◆ YOUR ASSIGNMENT: Each line below needs to be repeated precisely as it is.

◆ INFORMATION SHOWN:
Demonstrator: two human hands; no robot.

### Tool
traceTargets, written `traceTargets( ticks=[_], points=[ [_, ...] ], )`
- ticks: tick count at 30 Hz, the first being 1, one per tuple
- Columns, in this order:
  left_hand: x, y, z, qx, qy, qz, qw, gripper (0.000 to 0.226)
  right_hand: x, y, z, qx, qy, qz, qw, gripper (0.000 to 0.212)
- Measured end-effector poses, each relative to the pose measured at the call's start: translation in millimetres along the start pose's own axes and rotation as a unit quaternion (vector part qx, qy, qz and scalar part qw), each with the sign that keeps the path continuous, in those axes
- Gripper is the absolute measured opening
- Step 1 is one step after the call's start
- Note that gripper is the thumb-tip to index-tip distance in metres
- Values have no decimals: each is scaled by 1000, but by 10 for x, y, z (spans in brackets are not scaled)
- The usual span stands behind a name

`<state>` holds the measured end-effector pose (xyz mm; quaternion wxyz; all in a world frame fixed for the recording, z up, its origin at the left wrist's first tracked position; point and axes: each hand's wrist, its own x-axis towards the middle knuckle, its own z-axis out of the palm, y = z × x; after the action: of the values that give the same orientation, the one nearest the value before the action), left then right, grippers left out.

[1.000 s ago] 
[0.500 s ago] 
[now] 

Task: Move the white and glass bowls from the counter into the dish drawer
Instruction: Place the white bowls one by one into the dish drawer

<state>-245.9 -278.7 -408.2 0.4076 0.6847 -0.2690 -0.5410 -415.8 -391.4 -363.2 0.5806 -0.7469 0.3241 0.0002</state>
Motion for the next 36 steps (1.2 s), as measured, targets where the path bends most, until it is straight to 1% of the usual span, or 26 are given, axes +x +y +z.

◆ OUTPUT FOR THIS TASK:
Demonstrator: two human hands; no robot.

### Tool
traceTargets, written `traceTargets( ticks=[_], points=[ [_, ...] ], )`
- ticks: tick count at 30 Hz, the first being 1, one per tuple
- Columns, in this order:
  left_hand: x, y, z, qx, qy, qz, qw, gripper (0.000 to 0.226)
  right_hand: x, y, z, qx, qy, qz, qw, gripper (0.000 to 0.212)
- Measured end-effector poses, each relative to the pose measured at the call's start: translation in millimetres along the start pose's own axes and rotation as a unit quaternion (vector part qx, qy, qz and scalar part qw), each with the sign that keeps the path continuous, in those axes
- Gripper is the absolute measured opening
- Step 1 is one step after the call's start
- Note that gripper is the thumb-tip to index-tip distance in metres
- Values have no decimals: each is scaled by 1000, but by 10 for x, y, z (spans in brackets are not scaled)
- The usual span stands behind a name

`<state>` holds the measured end-effector pose (xyz mm; quaternion wxyz; all in a world frame fixed for the recording, z up, its origin at the left wrist's first tracked position; point and axes: each hand's wrist, its own x-axis towards the middle knuckle, its own z-axis out of the palm, y = z × x; after the action: of the values that give the same orientation, the one nearest the value before the action), left then right, grippers left out.

[1.000 s ago] 
[0.500 s ago] 
[now] 

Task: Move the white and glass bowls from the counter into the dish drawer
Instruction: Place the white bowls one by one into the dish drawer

<state>-245.9 -278.7 -408.2 0.4076 0.6847 -0.2690 -0.5410 -415.8 -391.4 -363.2 0.5806 -0.7469 0.3241 0.0002</state>
Motion for the next 36 steps (1.2 s), as measured, targets where the path bends most, until it is straight to 1% of the usual span, or 26 are given, axes +x +y +z.

What this exercise required has been given in full.